#### Exercise aim
Search the material for the word "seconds" and copy every line in which it occurs.

#### Data segment
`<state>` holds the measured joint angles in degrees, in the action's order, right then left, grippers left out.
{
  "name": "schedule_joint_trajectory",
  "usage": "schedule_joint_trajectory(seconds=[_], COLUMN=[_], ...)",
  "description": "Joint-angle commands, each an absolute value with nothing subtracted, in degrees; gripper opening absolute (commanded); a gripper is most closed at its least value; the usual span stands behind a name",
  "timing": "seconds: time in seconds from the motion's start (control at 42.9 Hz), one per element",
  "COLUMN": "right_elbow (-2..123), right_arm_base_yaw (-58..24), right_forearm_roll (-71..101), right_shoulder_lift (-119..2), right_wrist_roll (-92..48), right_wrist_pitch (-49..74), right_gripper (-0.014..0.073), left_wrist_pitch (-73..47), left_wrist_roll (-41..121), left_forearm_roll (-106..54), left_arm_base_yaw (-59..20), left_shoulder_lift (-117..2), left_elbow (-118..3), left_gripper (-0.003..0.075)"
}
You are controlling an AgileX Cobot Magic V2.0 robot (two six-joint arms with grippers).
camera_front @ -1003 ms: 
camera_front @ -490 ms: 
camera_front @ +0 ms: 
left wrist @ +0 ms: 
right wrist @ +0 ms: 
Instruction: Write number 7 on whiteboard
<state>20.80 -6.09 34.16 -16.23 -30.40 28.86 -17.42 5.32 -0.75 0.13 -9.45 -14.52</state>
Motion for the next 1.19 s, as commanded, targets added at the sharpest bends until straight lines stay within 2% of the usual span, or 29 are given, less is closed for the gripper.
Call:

#### Result of the task
  "usage": "schedule_joint_trajectory(seconds=[_], COLUMN=[_], ...)",
  "timing": "seconds: time in seconds from the motion's start (control at 42.9 Hz), one per element",

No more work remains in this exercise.